Inferred types for your tests, just append.

v0.2.0 2025-07-13 10:51 UTC

This package is auto-updated.

Last update: 2025-07-13 11:06:37 UTC


README

Inferred types for your tests, just append.

This package was written to replace HackTest.

This package is enjoyed best with an assertion library, such as expect.

Usage

Create a tests/ directory at the root of your project (next to vendor/). This package ships with a bin/test-chain script. Do not pass any command line arguments to this script.

This script will create a json file at tests/test-chain/config.json. The defaults will likely suffice, but you can change the configuration to your liking. The tests/run.hack file template is meant for you to customize, and allows you to do setup work before running the tests.

Let's add your first test. Create tests/math_test.hack with this content.

namespace YourNamespace;

use namespace HTL\TestChain;

<<TestChain\Discover>>
function my_test(TestChain\Chain $chain)[]: TestChain\Chain {
  return $chain->group(__FUNCTION__)
    ->test('addition', () ==> {
      throw new \RuntimeException('not implemented');
    });
}

You can discover your tests using vendor/bin/test-chain. You can run your tests using hhvm tests/run.hack. You can combine these steps with vendor/bin/test-chain --run. You should see this output.

(0001 / 0001) Fail: YourNamespace\my_test (1 tests)
  - addition: not implemented
---

Tests failed!

It is common to want to execute the same test with multiple values. This is called a data-provider test. Here is an example of a such a test:

<<TestChain\Discover>>
function passing_test(TestChain\Chain $chain)[]: TestChain\Chain {
  return $chain->group(__FUNCTION__)
    ->testWith3Params(
      'division',
      () ==> vec[
        tuple(8, 2, 4),
        tuple(12, 3, 4),
      ],
      ($a, $b, $expected) ==> {
        if ($a / $b !== $expected) {
          throw new \LogicException('math broke');
        }
      },
    );
}

Running in CI

When running in CI, you don't want to suddenly discover new tests. If that were allowed, the tests you see in git and what runs in CI wouldn't be the same. By passing --ci to vendor/bin/test-chain, you assert the chain.hack file was correct and invoke the tests in the same way as with --run.

Performance on small test suites

By default hhvm will try to jit your tests as you run them, unless overriden in your global hhvm configuration. This is not helpful on most small test suites. vendor/bin/test-chain-no-jit behaves exactly like vendor/bin/test-chain, but invokes hhvm without the jit. This can shave of a second of your test execution time. It will run a test suite with a handful of fast tests in 0.5 seconds instead of 1.5 seconds.

If you want to run your tests in 0.05 seconds, you can host your tests as a web server. hhvm -m server -p <%port%> and curl http://localhost:<%port%>/tests/test-chain/run.hack. This will not crawl your tests directory for new test functions. Chained tests on existing functions will be found and run, but new <<TestChain\Discover>> functions must be explicitly crawled for with the CLI script.

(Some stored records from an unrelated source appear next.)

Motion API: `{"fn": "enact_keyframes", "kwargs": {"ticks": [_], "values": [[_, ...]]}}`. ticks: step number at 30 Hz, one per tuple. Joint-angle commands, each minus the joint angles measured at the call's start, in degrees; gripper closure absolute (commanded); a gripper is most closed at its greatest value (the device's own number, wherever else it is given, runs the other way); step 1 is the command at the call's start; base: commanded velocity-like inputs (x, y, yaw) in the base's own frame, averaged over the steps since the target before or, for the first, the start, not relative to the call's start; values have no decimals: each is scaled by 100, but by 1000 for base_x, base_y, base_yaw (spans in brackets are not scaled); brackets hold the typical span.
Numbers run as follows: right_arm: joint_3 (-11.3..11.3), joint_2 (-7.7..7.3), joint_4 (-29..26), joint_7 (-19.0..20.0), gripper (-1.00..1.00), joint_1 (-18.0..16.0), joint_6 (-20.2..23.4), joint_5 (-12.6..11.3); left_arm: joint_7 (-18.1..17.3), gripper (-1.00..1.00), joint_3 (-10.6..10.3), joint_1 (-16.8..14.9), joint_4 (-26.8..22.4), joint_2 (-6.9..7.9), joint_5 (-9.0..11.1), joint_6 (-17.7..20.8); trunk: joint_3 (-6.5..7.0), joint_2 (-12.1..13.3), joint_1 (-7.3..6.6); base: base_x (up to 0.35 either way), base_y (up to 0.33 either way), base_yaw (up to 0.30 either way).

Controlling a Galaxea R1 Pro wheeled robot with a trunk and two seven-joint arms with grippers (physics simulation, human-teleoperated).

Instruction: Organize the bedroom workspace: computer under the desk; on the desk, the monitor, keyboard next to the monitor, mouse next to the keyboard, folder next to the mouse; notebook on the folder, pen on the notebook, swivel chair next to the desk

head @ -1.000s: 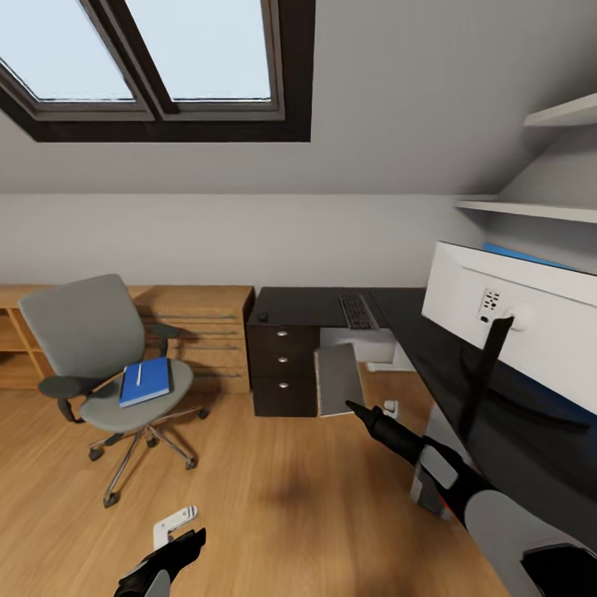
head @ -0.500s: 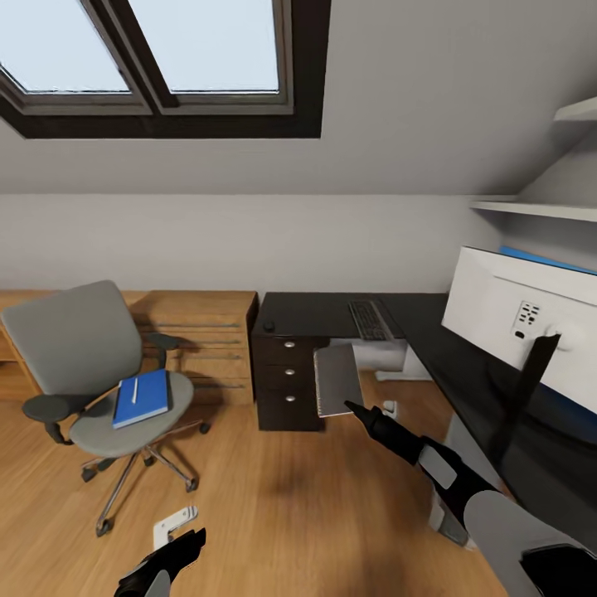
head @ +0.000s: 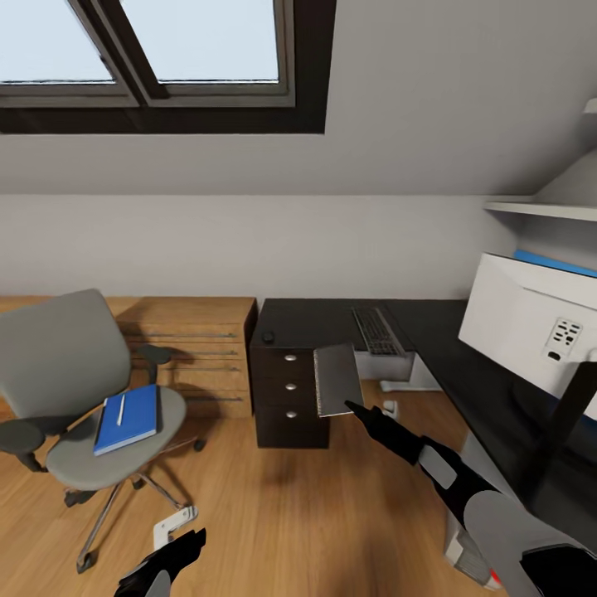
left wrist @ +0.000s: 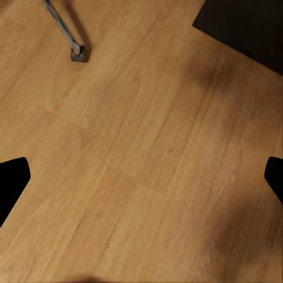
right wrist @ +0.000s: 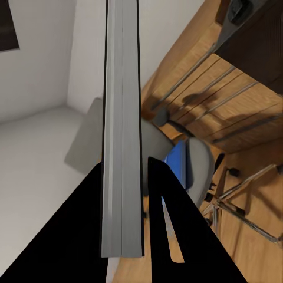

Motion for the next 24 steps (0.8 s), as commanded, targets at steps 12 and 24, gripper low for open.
{"fn": "enact_keyframes", "kwargs": {"ticks": [12,24], "values": [[16,-4,-1,7,100,-5,59,-73,63,-100,-31,-2,-8,-43,62,13,-6,-3,3,97,-16,0],[14,-12,-1,12,100,-5,59,-72,64,-100,-30,-2,-8,-49,54,13,-6,-3,3,122,0,0]]}}
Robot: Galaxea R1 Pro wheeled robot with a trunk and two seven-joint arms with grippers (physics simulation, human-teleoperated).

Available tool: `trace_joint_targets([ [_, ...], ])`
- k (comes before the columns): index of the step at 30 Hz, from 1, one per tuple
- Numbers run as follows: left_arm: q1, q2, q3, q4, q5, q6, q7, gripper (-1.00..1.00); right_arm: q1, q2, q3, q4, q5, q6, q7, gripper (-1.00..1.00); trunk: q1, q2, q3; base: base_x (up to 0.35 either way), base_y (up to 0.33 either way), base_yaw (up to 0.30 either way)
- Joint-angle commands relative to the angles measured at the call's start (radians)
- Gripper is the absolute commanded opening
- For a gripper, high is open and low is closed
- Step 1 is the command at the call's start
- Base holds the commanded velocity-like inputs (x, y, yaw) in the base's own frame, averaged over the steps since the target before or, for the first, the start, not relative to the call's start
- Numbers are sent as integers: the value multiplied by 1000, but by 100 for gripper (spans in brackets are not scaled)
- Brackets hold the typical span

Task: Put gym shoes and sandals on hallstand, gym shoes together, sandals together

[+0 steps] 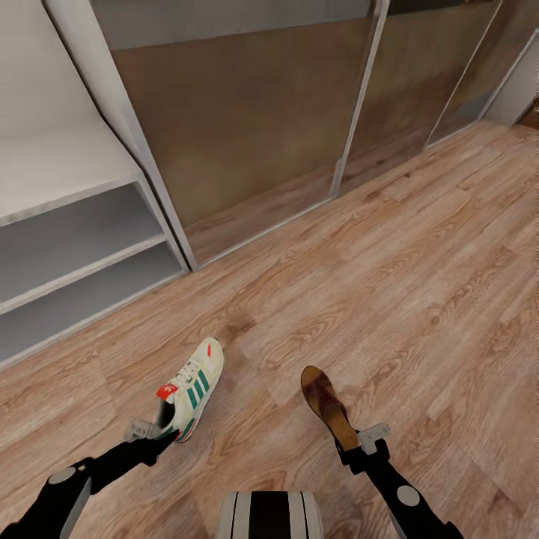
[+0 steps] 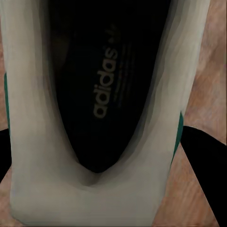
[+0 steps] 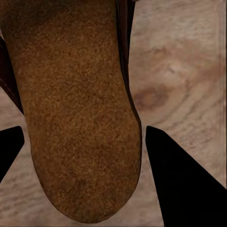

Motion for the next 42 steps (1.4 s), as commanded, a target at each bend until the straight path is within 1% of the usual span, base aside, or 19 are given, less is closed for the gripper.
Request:
trace_joint_targets([
  [1, 9, 0, 3, 0, -1, -13, 11, -100, 0, 0, -2, 1, 2, -3, 5, -100, -1, 0, 5, 0, 0, -109],
  [2, 24, 0, 3, 1, 0, -38, 43, -100, 0, -1, -2, 1, 2, -3, 4, -100, -1, 0, 10, 0, 0, -112],
  [3, 31, 0, 3, 2, 1, -49, 59, -100, 1, -2, -3, 2, 2, -3, 4, -100, -1, 1, 16, 0, 0, -112],
  [5, 59, -2, 3, 11, 2, -88, 123, -100, 1, -15, -3, 3, 1, -3, 3, -100, -2, 1, 27, 0, 0, -113],
  [8, 78, -6, 3, 33, 5, -116, 183, -100, 3, -30, -7, 4, 0, -4, 2, -100, -4, 2, 43, 0, 0, -114],
  [9, 83, -8, 4, 50, 5, -132, 210, -100, 4, -35, -15, 4, -1, -5, 1, -100, -4, 2, 48, 0, 0, -113],
  [10, 85, -8, 4, 60, 6, -142, 223, -100, 4, -37, -21, 4, -1, -6, 1, -100, -5, 2, 53, 0, 0, -113],
  [12, 89, -10, 5, 94, 7, -179, 262, -100, 8, -40, -45, 4, -2, -14, 1, -100, -6, 3, 64, 0, 0, -112],
  [14, 91, -12, 6, 152, 10, -236, 322, -100, 26, -40, -87, 7, -3, -39, 1, -100, -6, 3, 75, 0, 0, -109],
  [16, 92, -13, 6, 184, 15, -263, 358, -100, 47, -39, -114, 13, -4, -65, 1, -100, -7, 4, 86, 0, 0, -107],
  [18, 93, -15, 5, 247, 38, -318, 428, -100, 68, -38, -132, 21, -5, -96, 1, -100, -8, 4, 97, 0, 0, -106],
  [20, 93, -16, 5, 289, 56, -358, 468, -100, 85, -38, -143, 27, -6, -125, 1, -100, -9, 5, 107, 0, 0, -105],
  [22, 94, -17, 5, 327, 70, -395, 495, -100, 104, -39, -153, 30, -11, -146, 1, -100, -10, 5, 118, 0, 0, -105],
  [26, 106, -17, 5, 382, 84, -448, 530, -100, 148, -39, -166, 31, -16, -163, 2, -100, -12, 6, 140, 0, 0, -104],
  [28, 124, -18, 5, 401, 87, -484, 560, -100, 171, -38, -170, 32, -17, -168, 2, -100, -13, 6, 151, 0, 0, -100],
  [29, 137, -18, 5, 407, 88, -508, 593, -100, 179, -37, -170, 33, -18, -169, 2, -100, -13, 7, 156, 0, 0, -99],
  [30, 141, -18, 5, 408, 89, -517, 611, -100, 181, -36, -171, 33, -18, -169, 2, -100, -14, 7, 161, 0, 0, -98],
  [34, 148, -20, 3, 414, 90, -530, 664, -100, 185, -34, -172, 34, -19, -170, 2, -100, -15, 8, 183, 0, 0, -94],
  [42, 149, -21, 3, 418, 89, -532, 670, -100, 185, -32, -173, 55, -20, -170, 2, -100, -19, 10, 226, 0, 0, -89],
])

Upgrades and compatibility

When the codegen for chain.hack changes, all invocations with --ci will fail. Running without --ci will regenerate this file and further invocations of --ci will not fail. If a change to chain.hack makes the call in run.hack you can regen it with --update. Your custom change will have to be reapplied. If none of that works, --reset will treat your project as a brand new project, keeping the license comment and the namespace the same for convenience.

These breakages in codegen will not require a major version bump.